Perceived Accuracy and User Behavior: Exploring the Impact of AI-Based Air Quality Detection Application (AIKU)
Abstract
The accuracy of air quality detection is a crucial aspect influencing user trust and satisfaction with artificial intelligence (AI) based air quality detection applications. However, only a few studies have tested the effect of the accuracy of AI-based quality detection on users' acceptance and use of these applications. This study aims to fill this gap by addressing the impact of perceived accuracy on behavioral intention and behavior using the AIKU application. This research uses a quantitative approach with the online survey method, distributed in January 2023 - February 2023 to AIKU users. Valid data were 287 respondents from 317 who were received and analyzed using partial least squares structural equation modeling (PLS-SEM). This study uses a modified technology acceptance (TAM) model by adding perceived intelligence as a mediating variable between perceived accuracy and usefulness.

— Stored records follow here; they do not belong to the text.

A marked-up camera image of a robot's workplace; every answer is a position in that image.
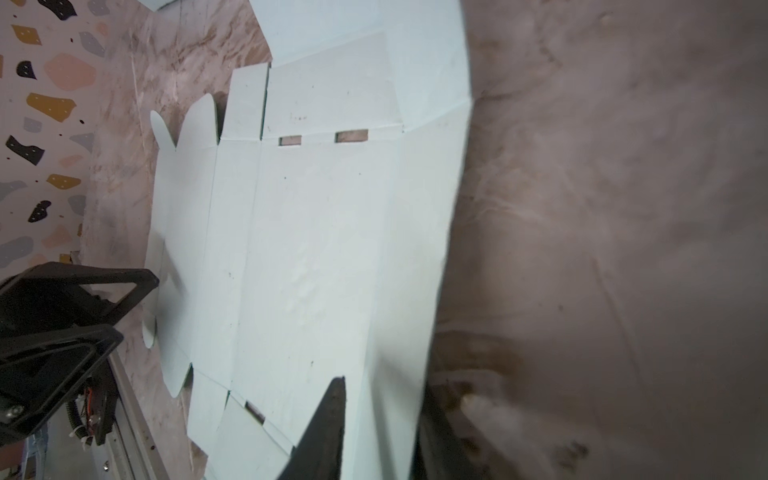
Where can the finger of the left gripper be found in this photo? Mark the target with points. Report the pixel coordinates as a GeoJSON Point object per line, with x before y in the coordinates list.
{"type": "Point", "coordinates": [42, 371]}
{"type": "Point", "coordinates": [54, 296]}

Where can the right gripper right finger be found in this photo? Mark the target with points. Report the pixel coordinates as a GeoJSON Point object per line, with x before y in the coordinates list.
{"type": "Point", "coordinates": [439, 453]}

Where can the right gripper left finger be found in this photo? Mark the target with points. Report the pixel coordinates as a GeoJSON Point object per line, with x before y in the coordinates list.
{"type": "Point", "coordinates": [320, 450]}

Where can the mint box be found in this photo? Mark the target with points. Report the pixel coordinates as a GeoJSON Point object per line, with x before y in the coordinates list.
{"type": "Point", "coordinates": [302, 234]}

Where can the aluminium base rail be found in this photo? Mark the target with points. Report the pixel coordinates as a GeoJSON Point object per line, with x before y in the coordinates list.
{"type": "Point", "coordinates": [129, 451]}

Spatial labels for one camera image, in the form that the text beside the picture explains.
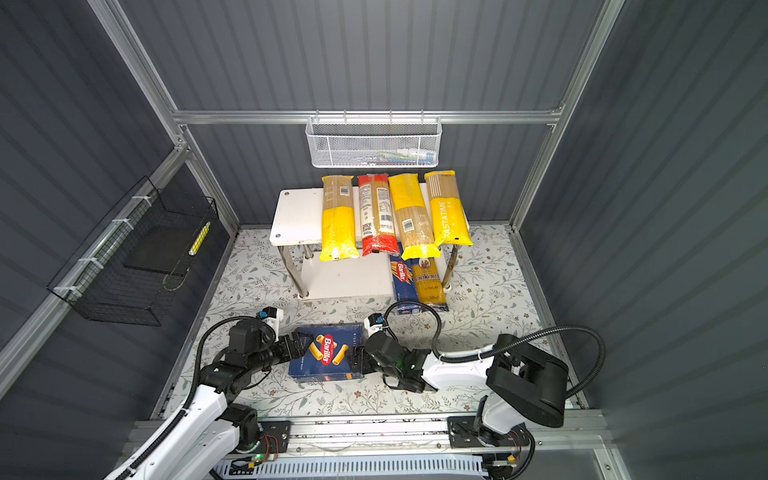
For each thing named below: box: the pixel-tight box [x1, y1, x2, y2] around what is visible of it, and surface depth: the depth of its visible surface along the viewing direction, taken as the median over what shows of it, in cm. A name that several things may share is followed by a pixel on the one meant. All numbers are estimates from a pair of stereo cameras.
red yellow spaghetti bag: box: [358, 174, 399, 257], surface depth 74 cm
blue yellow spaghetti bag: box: [412, 257, 449, 312], surface depth 95 cm
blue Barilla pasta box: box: [288, 323, 365, 382], surface depth 82 cm
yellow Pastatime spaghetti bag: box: [424, 170, 473, 247], surface depth 76 cm
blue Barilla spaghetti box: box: [390, 254, 421, 315], surface depth 93 cm
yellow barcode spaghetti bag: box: [388, 173, 440, 261], surface depth 73 cm
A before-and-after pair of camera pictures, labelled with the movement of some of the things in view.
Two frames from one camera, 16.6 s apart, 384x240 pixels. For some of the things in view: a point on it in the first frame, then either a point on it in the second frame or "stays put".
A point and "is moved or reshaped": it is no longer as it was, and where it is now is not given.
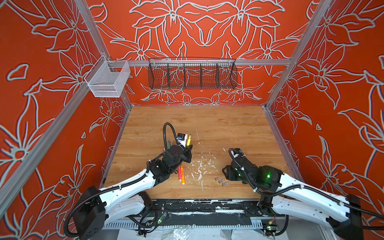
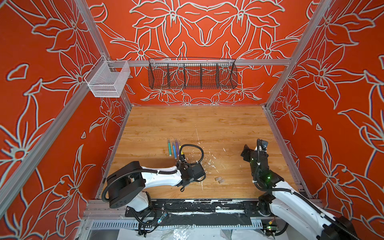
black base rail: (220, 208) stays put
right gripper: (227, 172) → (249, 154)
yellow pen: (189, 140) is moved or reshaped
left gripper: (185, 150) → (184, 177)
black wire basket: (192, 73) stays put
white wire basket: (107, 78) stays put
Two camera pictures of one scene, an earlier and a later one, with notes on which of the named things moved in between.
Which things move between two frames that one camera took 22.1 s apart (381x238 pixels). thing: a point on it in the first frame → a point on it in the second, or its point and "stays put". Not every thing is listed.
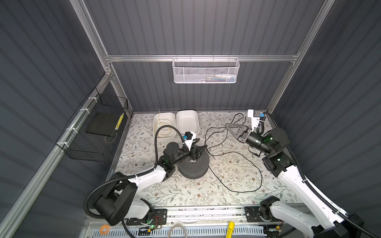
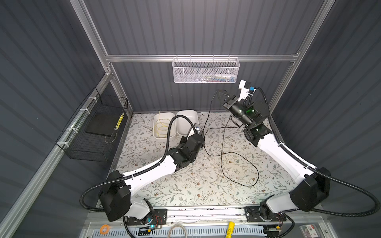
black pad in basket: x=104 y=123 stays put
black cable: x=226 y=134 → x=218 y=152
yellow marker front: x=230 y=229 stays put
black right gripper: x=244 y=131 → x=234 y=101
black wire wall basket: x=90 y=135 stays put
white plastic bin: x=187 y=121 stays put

The results showed that nine hypotheses were accepted from the 13 hypotheses proposed. The results section of hypothesis testing shows that the effect of perceived AIKU application accuracy on perceived usability and ease of use is insignificant. However, these influences indirectly affect the behavioral intentions and attitudes of users. Even if users do not perceive purity as an essential factor, the user's attitude towards the application is still positive. This study makes a theoretical contribution by developing the TAM model by incorporating variables of perceived accuracy and perceived intelligence relevant to the AI-based context.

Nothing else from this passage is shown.